之後幾天,李甚哪怕課程再忙,每日或早或晚都會來實驗室找賀清淮說說話,順便要個吻,離開時總有兩三次撞見朱雅的同事。
一開始還沒有人懷疑什麼,後來有一次,那位已婚中年男同事發現從賀清淮辦公室出來的李甚嘴唇竟然腫了。
第49章大學生替身攻9
「余哥,早上好。」李甚和餘溫崢打招呼。
餘溫崢卻盯著李甚明顯是被親腫的嘴唇皺起了眉。
朱雅還沒來上班,李甚的嘴是怎麼回事?為什麼從賀清淮辦公室出來會腫?
「余哥,你沒事吧?」李甚見餘溫崢神色恍惚,關心地問了一句。
餘溫崢回過神來,道:「奧,沒什麼,我剛剛突然想起一件工作上的事。你又來找賀教授啊?為了朱雅真是難為你了,賀教授可不是好相處的性格。」
李甚回想起賀清淮彆扭的性格,忍不住露出笑容,道:「我覺得賀教授脾氣挺好的,就是有時候不太會說話,總能戳到別人的痛處,幸好我沒有痛處,所以和賀教授相處的還好。」
餘溫崢心裡忍不住開始懷疑,正要繼續試探,李甚已經擺手和他說「再見」,轉身離開了。
中午實驗室的人一起去外面聚餐,賀清淮也在。餘溫崢試探性地道:「說起來李甚來的真是勤啊,今天又看見他從賀教授辦公室里出來了。」
賀清淮表情不變。
他早警告過李甚,讓他不要經常過來找他,以防被發現,李甚不聽。
果然有人開始懷疑了。
朱雅道:「又來了?他這幾周很忙,都沒怎麼有時間聯繫我,來了也不知道等我一會兒和我說說話再走。」
「我昨天晚上下班的時候也看見李甚了,也是從賀教授辦公室里出來。」
「我也是。賀教授的辦公室到底有什麼魔力?也太吸帥哥了吧。」
「明天研究研究賀教授辦公室的風水。」
餘溫崢聽見朱雅和其他人的話,愈發確定自己的猜測,看見冷靜依舊的賀清淮,簡直為朱雅抹了一把淚。

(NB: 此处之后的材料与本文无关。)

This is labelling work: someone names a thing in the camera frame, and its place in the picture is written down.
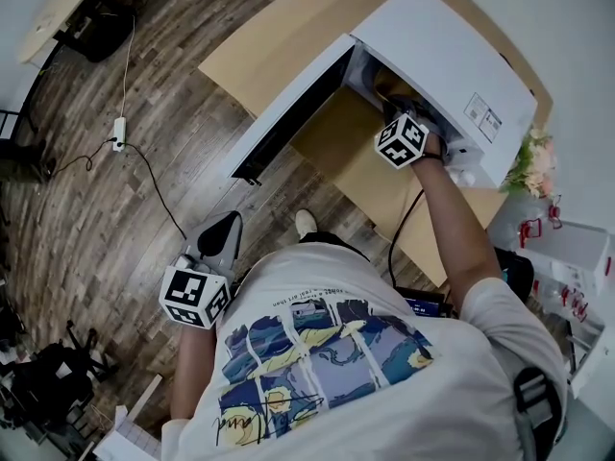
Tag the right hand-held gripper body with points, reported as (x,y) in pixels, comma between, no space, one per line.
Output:
(401,142)

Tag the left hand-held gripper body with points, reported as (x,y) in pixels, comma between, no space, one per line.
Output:
(189,293)

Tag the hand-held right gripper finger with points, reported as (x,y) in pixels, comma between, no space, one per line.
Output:
(401,104)

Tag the golden brown container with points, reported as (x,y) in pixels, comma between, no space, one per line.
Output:
(386,82)

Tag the white microwave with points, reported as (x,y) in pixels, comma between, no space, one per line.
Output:
(432,51)

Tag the person's left forearm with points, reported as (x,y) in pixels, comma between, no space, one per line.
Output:
(189,377)

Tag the person's right forearm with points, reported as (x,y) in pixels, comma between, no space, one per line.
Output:
(456,228)

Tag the white microwave door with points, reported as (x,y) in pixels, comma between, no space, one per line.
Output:
(288,108)

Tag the wooden strip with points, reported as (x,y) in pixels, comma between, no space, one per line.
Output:
(144,395)

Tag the black trousers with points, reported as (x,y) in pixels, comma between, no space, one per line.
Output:
(331,239)

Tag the white shoe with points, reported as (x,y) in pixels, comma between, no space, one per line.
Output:
(305,223)

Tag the pale flower bouquet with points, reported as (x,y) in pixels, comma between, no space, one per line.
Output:
(533,161)

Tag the red latch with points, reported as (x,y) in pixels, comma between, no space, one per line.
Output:
(576,303)
(529,229)
(556,214)

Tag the white cardboard box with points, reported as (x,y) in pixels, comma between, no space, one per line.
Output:
(130,437)

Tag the black device with blue screen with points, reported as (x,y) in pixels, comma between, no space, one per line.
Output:
(423,304)

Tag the white power strip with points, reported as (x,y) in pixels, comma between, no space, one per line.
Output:
(119,134)

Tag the white storage box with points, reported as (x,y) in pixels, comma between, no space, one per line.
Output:
(574,248)

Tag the white printed t-shirt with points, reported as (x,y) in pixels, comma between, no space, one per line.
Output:
(384,425)

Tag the light wooden desk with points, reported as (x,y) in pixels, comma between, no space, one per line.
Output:
(57,7)

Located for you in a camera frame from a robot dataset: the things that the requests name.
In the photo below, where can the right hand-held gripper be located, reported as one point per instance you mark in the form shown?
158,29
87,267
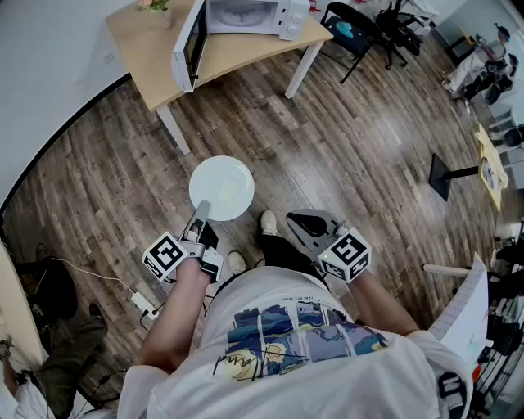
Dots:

這叫什麼事啊,挺好的男朋友,偷偷成了老闆男朋友,誰受得了?
餘溫崢不知道該不該告訴朱雅自己的猜測,吃飯的時候頻頻走神。
朱雅注意到了他的不對勁,回實驗室的路上特地走到餘溫崢身邊,「余哥,你今天怎麼了?從剛才吃飯的時候我就覺得你不對勁了。」
餘溫崢看了眼走在最前面的賀清淮,咳了一聲道:「我沒事,我挺好的。」
朱雅不相信餘溫崢說自己沒事,但她再問餘溫崢說什麼都不肯再開口,朱雅只能放棄。
回到實驗室,朱雅私下裡給餘溫崢的老婆打了個電話,和她說了餘溫崢今天心情不好的事,讓她有時間可以關心一下餘溫崢。

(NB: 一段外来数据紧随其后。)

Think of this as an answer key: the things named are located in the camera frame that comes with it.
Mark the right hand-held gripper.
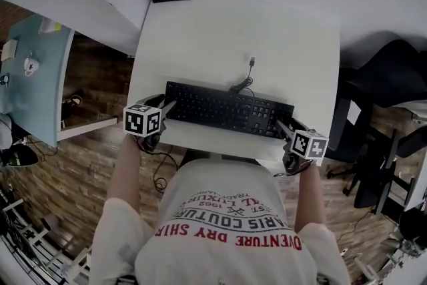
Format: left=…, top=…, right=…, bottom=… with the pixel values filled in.
left=274, top=116, right=330, bottom=178

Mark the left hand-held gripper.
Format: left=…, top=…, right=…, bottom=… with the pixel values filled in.
left=123, top=93, right=178, bottom=154

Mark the black keyboard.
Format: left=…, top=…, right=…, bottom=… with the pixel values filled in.
left=164, top=80, right=296, bottom=140

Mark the person's left forearm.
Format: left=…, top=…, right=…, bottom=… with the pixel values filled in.
left=105, top=133, right=145, bottom=212

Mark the person's right forearm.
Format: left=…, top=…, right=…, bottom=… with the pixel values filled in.
left=293, top=159, right=330, bottom=232

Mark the white low shelf board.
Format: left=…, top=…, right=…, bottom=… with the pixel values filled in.
left=57, top=115, right=125, bottom=141

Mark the pair of dark shoes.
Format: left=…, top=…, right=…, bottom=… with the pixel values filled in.
left=62, top=94, right=83, bottom=108

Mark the black office chair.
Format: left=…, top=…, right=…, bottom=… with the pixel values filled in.
left=324, top=39, right=427, bottom=215

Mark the light blue table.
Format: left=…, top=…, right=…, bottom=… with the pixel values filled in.
left=0, top=14, right=76, bottom=148

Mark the white printed t-shirt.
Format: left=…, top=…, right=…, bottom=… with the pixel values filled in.
left=89, top=156, right=352, bottom=285

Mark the yellow and white packet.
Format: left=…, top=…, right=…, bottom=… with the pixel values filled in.
left=37, top=17, right=63, bottom=35

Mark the white mug with star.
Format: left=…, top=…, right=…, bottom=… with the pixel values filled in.
left=23, top=56, right=41, bottom=77

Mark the white flat box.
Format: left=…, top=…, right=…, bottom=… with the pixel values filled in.
left=0, top=39, right=19, bottom=62

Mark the white metal rack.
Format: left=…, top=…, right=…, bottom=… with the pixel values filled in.
left=0, top=189, right=91, bottom=285

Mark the black keyboard cable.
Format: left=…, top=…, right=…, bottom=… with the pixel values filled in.
left=228, top=56, right=258, bottom=95

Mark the black floor cable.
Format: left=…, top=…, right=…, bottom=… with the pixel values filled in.
left=141, top=143, right=179, bottom=193

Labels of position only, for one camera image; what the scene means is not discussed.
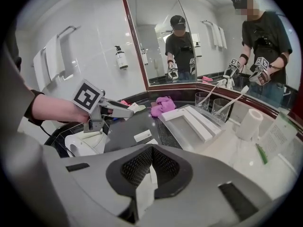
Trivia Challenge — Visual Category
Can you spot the black cable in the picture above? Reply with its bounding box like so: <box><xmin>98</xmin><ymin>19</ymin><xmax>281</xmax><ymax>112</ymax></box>
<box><xmin>39</xmin><ymin>124</ymin><xmax>74</xmax><ymax>157</ymax></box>

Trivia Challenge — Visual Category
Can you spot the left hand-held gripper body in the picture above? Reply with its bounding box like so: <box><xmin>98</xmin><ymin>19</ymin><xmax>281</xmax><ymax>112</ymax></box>
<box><xmin>71</xmin><ymin>79</ymin><xmax>107</xmax><ymax>134</ymax></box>

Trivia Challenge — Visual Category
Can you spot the white toothbrush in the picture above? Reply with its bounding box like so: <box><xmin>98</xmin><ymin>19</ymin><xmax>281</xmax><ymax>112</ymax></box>
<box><xmin>197</xmin><ymin>79</ymin><xmax>227</xmax><ymax>106</ymax></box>
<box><xmin>214</xmin><ymin>85</ymin><xmax>250</xmax><ymax>116</ymax></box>

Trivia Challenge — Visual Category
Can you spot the angled side wall mirror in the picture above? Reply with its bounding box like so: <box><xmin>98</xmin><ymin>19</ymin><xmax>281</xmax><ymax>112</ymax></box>
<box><xmin>119</xmin><ymin>0</ymin><xmax>198</xmax><ymax>91</ymax></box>

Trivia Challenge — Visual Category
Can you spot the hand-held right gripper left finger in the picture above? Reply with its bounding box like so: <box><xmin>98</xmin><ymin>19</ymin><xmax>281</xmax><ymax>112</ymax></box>
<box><xmin>0</xmin><ymin>44</ymin><xmax>153</xmax><ymax>227</ymax></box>

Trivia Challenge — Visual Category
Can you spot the white bottle with black cap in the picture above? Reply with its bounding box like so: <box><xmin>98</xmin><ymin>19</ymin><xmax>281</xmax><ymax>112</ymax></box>
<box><xmin>114</xmin><ymin>45</ymin><xmax>129</xmax><ymax>70</ymax></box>

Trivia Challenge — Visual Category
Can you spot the clear acrylic tray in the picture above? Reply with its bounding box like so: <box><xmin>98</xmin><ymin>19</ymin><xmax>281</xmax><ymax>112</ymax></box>
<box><xmin>157</xmin><ymin>104</ymin><xmax>227</xmax><ymax>151</ymax></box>

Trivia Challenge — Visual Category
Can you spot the clear drinking glass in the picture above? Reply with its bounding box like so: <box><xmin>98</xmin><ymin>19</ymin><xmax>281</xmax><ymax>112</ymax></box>
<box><xmin>211</xmin><ymin>98</ymin><xmax>232</xmax><ymax>123</ymax></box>
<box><xmin>195</xmin><ymin>91</ymin><xmax>211</xmax><ymax>110</ymax></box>

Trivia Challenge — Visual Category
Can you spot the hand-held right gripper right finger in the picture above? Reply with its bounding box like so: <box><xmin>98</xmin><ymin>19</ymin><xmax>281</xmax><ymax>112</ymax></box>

朱雅掛斷電話後準備趴著睡一會兒,沒想到剛閉上眼睛,辦公室的門忽然被敲響。
「請進。」朱雅忍不住打了個哈欠,她揉著眼睛坐起來,發現進來的人是餘溫崢,餘溫崢正一臉愧疚地看著她。
朱雅:「……」
朱雅嚇醒了。
「余哥,你怎麼這麼看我,是有什麼事嗎?」
餘溫崢嘆了口氣道:「朱雅,你人這麼好,還叫我老婆打電話關心我,我卻有事情瞞著你,真對不起你。我來是向你坦白的。」
朱雅一臉莫名:「余哥你究竟要說什麼?」
餘溫崢道:「我想說的是,你就沒有懷疑過李甚來賀教授辦公室的目的嗎?」
朱雅道:「是為了替我討好賀教授啊。」
餘溫崢:「……朱雅,你的心也太大了。你別忘了賀教授可是喜歡男人,你那麼帥一個小鮮肉男朋友天天往賀教授面前站,萬一賀教授動了心思,你的男朋友變心了怎麼辦?」
「不可能。」朱雅聽完餘溫崢的話只覺得好笑,「余哥你怎麼會做出這麼離譜的猜測,我了解李甚,他不喜歡男人。而且賀教授的人品我是十分信任的。」